Restate, word for word and with no pictures, the stretch of lines in the data below that begins at the line with "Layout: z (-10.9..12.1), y" and ends at the line with "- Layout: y", inclusive.

= Beginning of Section =

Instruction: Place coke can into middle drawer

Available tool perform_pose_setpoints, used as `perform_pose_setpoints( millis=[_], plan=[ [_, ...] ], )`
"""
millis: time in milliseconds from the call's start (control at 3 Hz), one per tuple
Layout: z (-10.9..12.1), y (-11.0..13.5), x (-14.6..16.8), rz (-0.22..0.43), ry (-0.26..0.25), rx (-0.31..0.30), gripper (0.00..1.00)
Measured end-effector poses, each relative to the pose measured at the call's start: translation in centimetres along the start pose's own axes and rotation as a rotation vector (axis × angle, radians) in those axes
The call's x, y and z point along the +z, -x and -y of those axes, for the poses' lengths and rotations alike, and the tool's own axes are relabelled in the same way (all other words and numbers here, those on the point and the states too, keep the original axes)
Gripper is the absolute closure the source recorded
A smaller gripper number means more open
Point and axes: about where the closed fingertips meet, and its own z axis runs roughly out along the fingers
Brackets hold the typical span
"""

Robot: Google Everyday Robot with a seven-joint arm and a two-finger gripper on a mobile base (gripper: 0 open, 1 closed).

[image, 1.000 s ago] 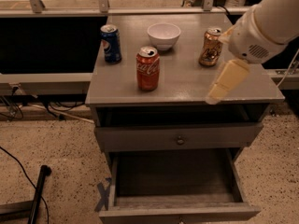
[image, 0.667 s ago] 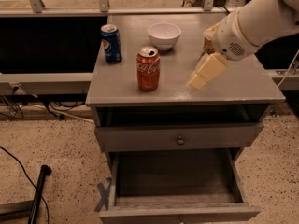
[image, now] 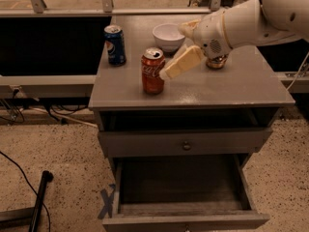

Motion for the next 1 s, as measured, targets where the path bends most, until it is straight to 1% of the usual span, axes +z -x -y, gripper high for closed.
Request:
perform_pose_setpoints(
  millis=[333,667,1000],
  plan=[
    [-0.2,0.6,4.6,0.010,0.050,0.023,0.00],
    [0.5,-0.6,6.5,-0.042,0.028,0.083,0.00],
    [1.0,-1.5,7.7,-0.022,0.023,0.155,0.18]
  ],
)
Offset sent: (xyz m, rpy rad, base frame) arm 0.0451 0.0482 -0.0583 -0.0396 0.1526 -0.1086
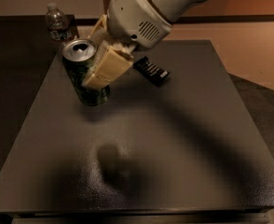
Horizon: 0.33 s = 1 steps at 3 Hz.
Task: Pick green can
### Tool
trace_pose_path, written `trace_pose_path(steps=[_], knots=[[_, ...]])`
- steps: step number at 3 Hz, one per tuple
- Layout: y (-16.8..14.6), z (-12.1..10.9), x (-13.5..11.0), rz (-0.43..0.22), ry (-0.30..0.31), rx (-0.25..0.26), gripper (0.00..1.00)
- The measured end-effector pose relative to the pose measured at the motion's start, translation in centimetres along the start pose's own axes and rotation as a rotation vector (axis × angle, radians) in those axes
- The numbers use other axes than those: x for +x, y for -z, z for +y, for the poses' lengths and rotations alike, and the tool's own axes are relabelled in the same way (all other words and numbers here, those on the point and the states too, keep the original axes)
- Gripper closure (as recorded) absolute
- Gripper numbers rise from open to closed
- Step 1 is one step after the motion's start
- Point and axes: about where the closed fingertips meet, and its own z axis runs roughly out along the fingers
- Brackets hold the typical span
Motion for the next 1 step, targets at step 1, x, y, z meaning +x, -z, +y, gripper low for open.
trace_pose_path(steps=[1], knots=[[0.00,0.00,-0.01,0.000,0.000,0.000,1.00]])
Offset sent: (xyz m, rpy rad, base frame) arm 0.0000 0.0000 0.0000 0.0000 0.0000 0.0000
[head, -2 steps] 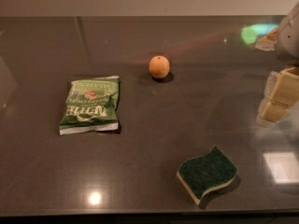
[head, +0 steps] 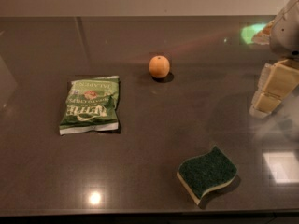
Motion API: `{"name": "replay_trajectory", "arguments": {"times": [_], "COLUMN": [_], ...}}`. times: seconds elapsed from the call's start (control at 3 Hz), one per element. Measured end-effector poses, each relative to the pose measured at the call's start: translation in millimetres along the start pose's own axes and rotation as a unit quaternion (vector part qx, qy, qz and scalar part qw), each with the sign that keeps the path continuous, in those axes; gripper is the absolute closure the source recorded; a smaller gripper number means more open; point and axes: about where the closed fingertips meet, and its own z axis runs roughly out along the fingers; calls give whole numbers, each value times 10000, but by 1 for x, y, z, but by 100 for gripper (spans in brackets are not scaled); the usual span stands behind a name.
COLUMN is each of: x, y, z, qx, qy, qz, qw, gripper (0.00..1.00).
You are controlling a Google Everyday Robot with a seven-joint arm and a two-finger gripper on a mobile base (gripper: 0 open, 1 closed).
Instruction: Move orange near sponge
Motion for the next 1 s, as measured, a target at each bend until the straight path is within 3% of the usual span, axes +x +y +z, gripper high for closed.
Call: {"name": "replay_trajectory", "arguments": {"times": [0.33, 1.0], "x": [-10, -37], "y": [-29, -94], "z": [13, 64], "qx": [85, 6], "qy": [-112, -352], "qz": [42, 194], "qw": [9999, 9992], "gripper": [0, 0]}}
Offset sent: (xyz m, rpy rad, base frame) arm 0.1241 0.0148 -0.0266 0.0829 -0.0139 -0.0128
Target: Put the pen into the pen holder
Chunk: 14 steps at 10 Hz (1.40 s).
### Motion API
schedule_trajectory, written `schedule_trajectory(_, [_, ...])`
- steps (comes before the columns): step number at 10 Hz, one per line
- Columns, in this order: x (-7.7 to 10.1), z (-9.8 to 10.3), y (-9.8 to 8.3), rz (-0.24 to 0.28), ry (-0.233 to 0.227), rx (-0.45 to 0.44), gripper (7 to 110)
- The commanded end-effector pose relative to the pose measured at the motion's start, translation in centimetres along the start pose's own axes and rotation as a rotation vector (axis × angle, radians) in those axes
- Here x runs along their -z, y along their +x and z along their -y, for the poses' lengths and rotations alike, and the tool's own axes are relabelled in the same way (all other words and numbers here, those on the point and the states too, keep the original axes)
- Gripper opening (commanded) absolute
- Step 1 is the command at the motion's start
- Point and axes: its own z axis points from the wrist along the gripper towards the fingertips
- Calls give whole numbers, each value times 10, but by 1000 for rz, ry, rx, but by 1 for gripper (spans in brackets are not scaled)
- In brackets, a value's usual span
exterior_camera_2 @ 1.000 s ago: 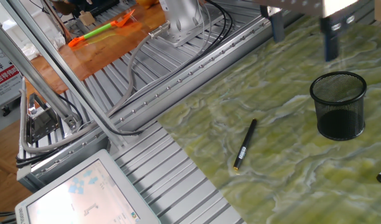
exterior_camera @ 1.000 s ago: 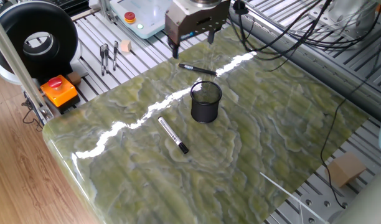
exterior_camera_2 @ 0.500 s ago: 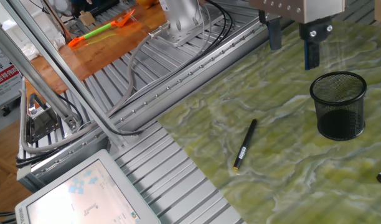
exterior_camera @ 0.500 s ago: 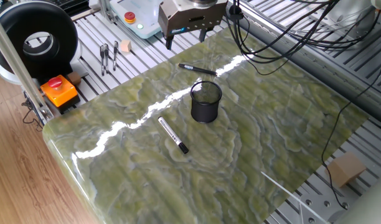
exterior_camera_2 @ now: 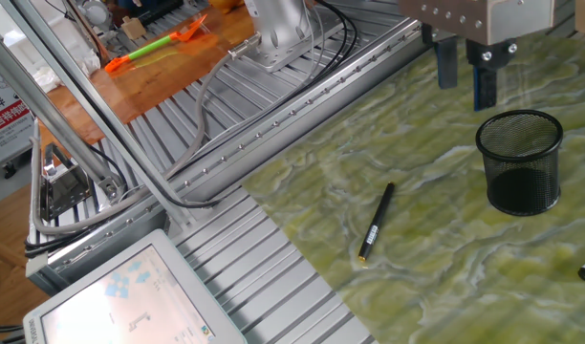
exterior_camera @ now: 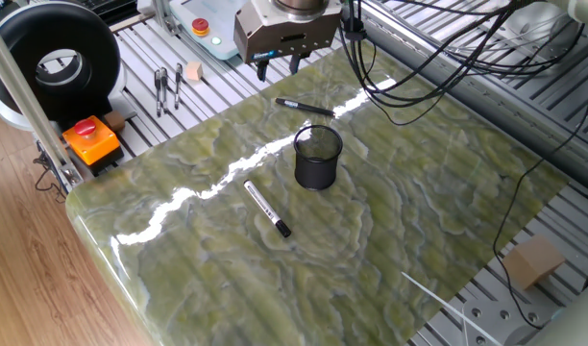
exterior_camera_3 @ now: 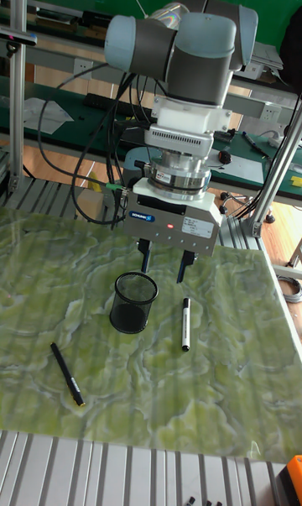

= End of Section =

_Solution for this exercise_
Layout: z (-10.9..12.1), y (-11.0..13.5), x (-14.6..16.8), rz (-0.22..0.43), ry (-0.26..0.25), rx (-0.31..0.30), gripper (0.00..1.00)
Measured end-effector poses, each relative to the pose measured at the call's start: translation in centimetres along the start pose's own axes and rotation as a rotation vector (axis × angle, radians) in those axes
The call's x, y and z point along the +z, -x and -y of those axes, for the poses' lengths and rotations alike, and the tool's own axes are relabelled in the same way (all other words and numbers here, those on the point and the states too, keep the original axes)
Gripper is the absolute closure the source recorded
A smaller gripper number means more open
Point and axes: about where the closed fingertips meet, and its own z axis runs roughly out along the fingers
Brackets hold the typical span
"""

Robot: Google Everyday Robot with a seven-joint arm and a two-finger gripper on a mobile base (gripper: 0 open, 1 closed).

[image, 1.000 s ago] 
[image, 0.667 s ago] 
[image, now] 

Motion for the next 1 s, as measured, targets where the path bends most, until it is straight to 1% of the usual span, axes +z -x -y, gripper high for closed.
Request:
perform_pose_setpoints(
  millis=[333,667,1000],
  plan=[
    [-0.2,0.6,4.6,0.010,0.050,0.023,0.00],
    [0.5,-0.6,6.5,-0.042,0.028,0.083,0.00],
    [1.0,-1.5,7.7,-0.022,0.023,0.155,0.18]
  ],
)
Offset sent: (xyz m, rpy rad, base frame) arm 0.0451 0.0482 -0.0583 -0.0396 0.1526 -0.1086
Horizon: 0.33 s = 1 steps at 3 Hz.
Task: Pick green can
### Tool
trace_pose_path, written `trace_pose_path(steps=[_], knots=[[_, ...]])`
- steps: step number at 3 Hz, one per tuple
- Layout: y (-16.8..14.6), z (-12.1..10.9), x (-13.5..11.0), rz (-0.43..0.22), ry (-0.30..0.31), rx (-0.25..0.26), gripper (0.00..1.00)

Work on this exercise is complete, and nothing remains.